Perhaps the weakest point about the book for the modern reader is the character of John and his London evacuee counterpart Pat. One looks for a character or characters with whom one is to identify. And here, the obvious candidates are John and Pat, but especially John. Now, such characters are usually either simplified, such as Arthur Ransome's Swallows & Amazons or Alex Rider, or more complex, such as Robert Nobel, the Feather Boy or Darryl in Fly, Cherokee, Fly. John doesn't really fit either role. We know too much about his thoughts and insecurities for him to play the simpler, flattened role, yet his person — the tutored 17-year-old son of a well-to-do country family — is not easily identified with nowadays.

That said, John's thoughts and decisions inform the plot of the story, moving it along, and are perfectly coherent with his character. Nor is it Pat's part simply to play the sidekick. Each boy has his own competence and savvy, and in both cases, the other learns from him. Pat can mix cement and shift loads; John must learn the trade. John, however, can sail and navigate, but Pat must learn enough to take over when he's injured.

That war should bring together the slightly odd couple — the secure country older schoolboy and the deprived East Londoner — is no tremendous surprise. (A similar echo is found, for example, between Ralph's Dad and Basil Duke in Cuckoo in the Nest). But the alliance is achieved with good grace, although not without disagreement, and each contributes his strength to the other.

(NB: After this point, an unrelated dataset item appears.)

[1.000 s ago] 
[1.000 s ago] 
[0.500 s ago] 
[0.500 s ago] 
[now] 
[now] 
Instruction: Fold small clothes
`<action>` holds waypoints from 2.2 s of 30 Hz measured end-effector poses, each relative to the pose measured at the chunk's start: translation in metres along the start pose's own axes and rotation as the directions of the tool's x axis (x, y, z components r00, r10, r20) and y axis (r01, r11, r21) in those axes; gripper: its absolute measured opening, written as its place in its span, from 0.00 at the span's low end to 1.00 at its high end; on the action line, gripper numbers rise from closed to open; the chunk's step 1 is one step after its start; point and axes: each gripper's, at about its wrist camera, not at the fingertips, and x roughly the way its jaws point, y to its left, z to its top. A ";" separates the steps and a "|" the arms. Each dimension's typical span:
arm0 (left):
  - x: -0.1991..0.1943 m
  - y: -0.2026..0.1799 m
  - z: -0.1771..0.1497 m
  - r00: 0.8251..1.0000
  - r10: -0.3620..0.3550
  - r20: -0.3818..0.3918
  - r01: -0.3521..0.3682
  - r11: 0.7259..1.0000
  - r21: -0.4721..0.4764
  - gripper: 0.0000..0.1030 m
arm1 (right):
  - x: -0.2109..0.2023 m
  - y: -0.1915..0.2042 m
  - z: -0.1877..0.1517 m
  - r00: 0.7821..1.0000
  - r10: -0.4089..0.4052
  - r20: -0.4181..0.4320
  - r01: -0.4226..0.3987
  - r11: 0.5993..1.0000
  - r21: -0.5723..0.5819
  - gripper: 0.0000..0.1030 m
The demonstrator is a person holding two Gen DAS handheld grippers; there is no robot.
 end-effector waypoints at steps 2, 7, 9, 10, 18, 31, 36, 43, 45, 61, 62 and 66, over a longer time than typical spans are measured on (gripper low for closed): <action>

Family plays a background part in the story, not least one of contrast. John's family is well-to-do, Pat's is poor. John's father is a captain in the Merchant Navy, Pat's a footsoldier somewhere in France. John's mother is living as best she can in a gardener's cottage while Pat's is doing the same in a cleaned-out stable. (Pat's “mother” is not in fact his natural mother, who left Pat & his father. But he is as caring for her as if she was, especially now she's expecting a child). Finally, John's older brother is a conscientious objector, something which Pat hates and derides and which John is ambivalent about, torn between loyalty to his brother and his own desire to join the war effort.

This book, written in 1967, walks a delicate line on the subject of conscientious objection. 30 years before, anyone over 14 who wasn't trying to lie about his age to get into the armed forces was a coward; 30 years after, anyone who did was soon disillusioned (cf Private Peaceful, for example). But here, while John & Pat are both yearning to join up and fight, John's older brother Andrew has taken a stance in conscience against fighting, volunteering for hospital duty instead. And throughout the book, John stands by him, without really knowing why, especially when he sees a troop ship torpedoed by U-boats.

Ultimately, the story has the boys as unsanctioned heroes, John taking action as a means of overcoming his anxiety; Pat, a simpler personality, seeing in every soldier he rescues his own father, stranded somewhere in France. The question of whether Pat's final action is bravery or stupidity is left open.

Themes:

  • Courage: what is it?
  • How real is the story of Dunkirk?
  • Conscientious Objection

They took Dolphin close under the bows of a great destroyer riding at anchor in the sea lanes, and moved towards the shore. Then they saw that the dark patches on the beaches were moving; flowing slowly like spilt water on a flat plate. It wasn't oil; it was great crowds of men. They stood in wide masses on the sands, and the sun struck a dull metallic glint off their steel helmets. Great groups of them moved slowly down towards the water's edge. Long lines of them snaked from behind the dunes, and the head of some of the lines stretched out into the water. They had waded out shoulder deep, and they stood there, quietly, looking all one way — seawards.